Restate the full listing word for word; images stay out of it.
===
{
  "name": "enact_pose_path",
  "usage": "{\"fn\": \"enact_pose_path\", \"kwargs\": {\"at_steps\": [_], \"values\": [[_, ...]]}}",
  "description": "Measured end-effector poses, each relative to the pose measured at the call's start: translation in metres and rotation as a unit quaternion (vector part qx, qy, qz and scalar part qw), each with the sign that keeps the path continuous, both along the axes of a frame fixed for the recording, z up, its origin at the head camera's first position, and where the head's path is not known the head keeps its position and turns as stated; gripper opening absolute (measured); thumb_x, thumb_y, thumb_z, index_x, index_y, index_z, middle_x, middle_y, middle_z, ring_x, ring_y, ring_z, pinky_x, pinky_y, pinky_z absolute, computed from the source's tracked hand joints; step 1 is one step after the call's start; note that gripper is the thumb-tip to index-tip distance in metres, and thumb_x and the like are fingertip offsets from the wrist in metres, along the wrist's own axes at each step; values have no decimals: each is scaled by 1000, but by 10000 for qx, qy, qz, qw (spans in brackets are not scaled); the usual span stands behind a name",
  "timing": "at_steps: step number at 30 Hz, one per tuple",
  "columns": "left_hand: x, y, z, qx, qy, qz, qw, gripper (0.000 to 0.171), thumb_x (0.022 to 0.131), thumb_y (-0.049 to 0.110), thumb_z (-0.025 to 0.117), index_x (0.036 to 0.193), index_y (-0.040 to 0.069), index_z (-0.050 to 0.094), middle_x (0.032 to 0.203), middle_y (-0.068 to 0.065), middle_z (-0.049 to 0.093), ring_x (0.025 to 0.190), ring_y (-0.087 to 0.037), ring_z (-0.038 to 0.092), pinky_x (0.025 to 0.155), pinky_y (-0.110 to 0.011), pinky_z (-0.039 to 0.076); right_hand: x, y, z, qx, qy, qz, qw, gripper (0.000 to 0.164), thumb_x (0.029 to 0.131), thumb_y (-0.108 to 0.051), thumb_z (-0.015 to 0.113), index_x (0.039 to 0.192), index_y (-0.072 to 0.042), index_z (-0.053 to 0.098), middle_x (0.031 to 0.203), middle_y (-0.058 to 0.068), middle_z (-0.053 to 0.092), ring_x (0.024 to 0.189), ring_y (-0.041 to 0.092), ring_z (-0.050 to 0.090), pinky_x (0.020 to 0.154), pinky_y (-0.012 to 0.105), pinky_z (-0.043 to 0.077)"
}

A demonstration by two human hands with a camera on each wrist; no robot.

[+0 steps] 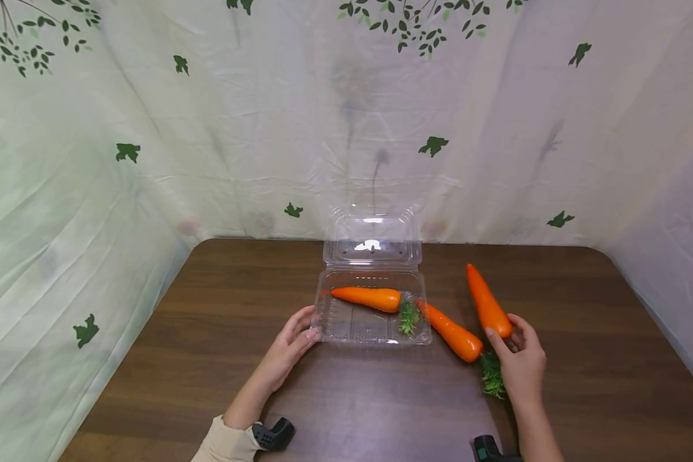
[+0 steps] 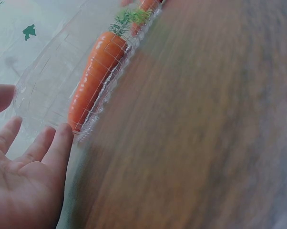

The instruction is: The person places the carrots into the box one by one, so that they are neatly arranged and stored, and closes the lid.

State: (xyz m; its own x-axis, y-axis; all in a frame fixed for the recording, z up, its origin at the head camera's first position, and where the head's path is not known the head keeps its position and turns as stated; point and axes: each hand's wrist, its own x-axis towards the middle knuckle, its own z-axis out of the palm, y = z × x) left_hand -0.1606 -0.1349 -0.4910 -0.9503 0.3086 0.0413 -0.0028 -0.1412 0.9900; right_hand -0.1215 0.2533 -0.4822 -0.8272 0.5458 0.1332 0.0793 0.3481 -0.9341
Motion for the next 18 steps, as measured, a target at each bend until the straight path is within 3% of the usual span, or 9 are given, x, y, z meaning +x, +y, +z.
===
TASK ANSWER:
{
  "name": "enact_pose_path",
  "usage": "{\"fn\": \"enact_pose_path\", \"kwargs\": {\"at_steps\": [_], \"values\": [[_, ...]]}}",
  "description": "Measured end-effector poses, each relative to the pose measured at the call's start: translation in metres and rotation as a unit quaternion (vector part qx, qy, qz and scalar part qw), each with the sign that keeps the path continuous, both along the axes of a frame fixed for the recording, z up, its origin at the head camera's first position, and where the head's path is not known the head keeps its position and turns as stated; gripper opening absolute (measured); thumb_x, thumb_y, thumb_z, index_x, index_y, index_z, middle_x, middle_y, middle_z, ring_x, ring_y, ring_z, pinky_x, pinky_y, pinky_z absolute, computed from the source's tracked hand joints; step 1 is one step after the call's start; note that gripper is the thumb-tip to index-tip distance in metres, and thumb_x and the like are fingertip offsets from the wrist in metres, along the wrist's own axes at each step; values have no decimals: each is scaled by 1000, but by 10000 for qx, qy, qz, qw (spans in brackets are not scaled); the usual span stands behind a name",
  "timing": "at_steps: step number at 30 Hz, one per tuple",
  "columns": "left_hand: x, y, z, qx, qy, qz, qw, gripper (0.000 to 0.171), thumb_x (0.022 to 0.131), thumb_y (-0.049 to 0.110), thumb_z (-0.025 to 0.117), index_x (0.036 to 0.193), index_y (-0.040 to 0.069), index_z (-0.050 to 0.094), middle_x (0.032 to 0.203), middle_y (-0.068 to 0.065), middle_z (-0.049 to 0.093), ring_x (0.025 to 0.190), ring_y (-0.087 to 0.037), ring_z (-0.038 to 0.092), pinky_x (0.025 to 0.155), pinky_y (-0.110 to 0.011), pinky_z (-0.039 to 0.076); right_hand: x, y, z, qx, qy, qz, qw, gripper (0.000 to 0.164), thumb_x (0.029 to 0.131), thumb_y (-0.108 to 0.051), thumb_z (-0.015 to 0.113), index_x (0.039 to 0.192), index_y (-0.072 to 0.042), index_z (-0.053 to 0.098), middle_x (0.031 to 0.203), middle_y (-0.058 to 0.068), middle_z (-0.053 to 0.092), ring_x (0.024 to 0.189), ring_y (-0.041 to 0.092), ring_z (-0.050 to 0.090), pinky_x (0.020 to 0.154), pinky_y (-0.012 to 0.105), pinky_z (-0.043 to 0.077)"
}

A demonstration by two human hands with a camera on each wrist; no robot.

[+0 steps] 
[+0 steps] 

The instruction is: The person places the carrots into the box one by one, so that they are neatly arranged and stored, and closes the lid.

State: (xyz m; its own x-axis, y-axis; all in a frame fixed for the recording, z up, its origin at the head camera's first position, and where the head's path is not known the head keeps its position and turns as stated; point and axes: each hand's wrist, its own x-axis towards the middle knuckle, its own z-axis out of the palm, y = z × x) left_hand -0.1606 -0.1349 -0.4910 -0.9503 0.3086 0.0413 -0.0028 -0.1412 0.9900; right_hand -0.1215 0.2533 -0.4822 -0.8272 0.5458 0.1332 0.0793 0.3481 -0.9341
Motion for the next 18 steps, as measured, a target at each bend until the straight path is within 3% of the usual span, or 9 are given, x, y, z meaning +x, +y, +z.

Nothing else is needed, and the exercise is over.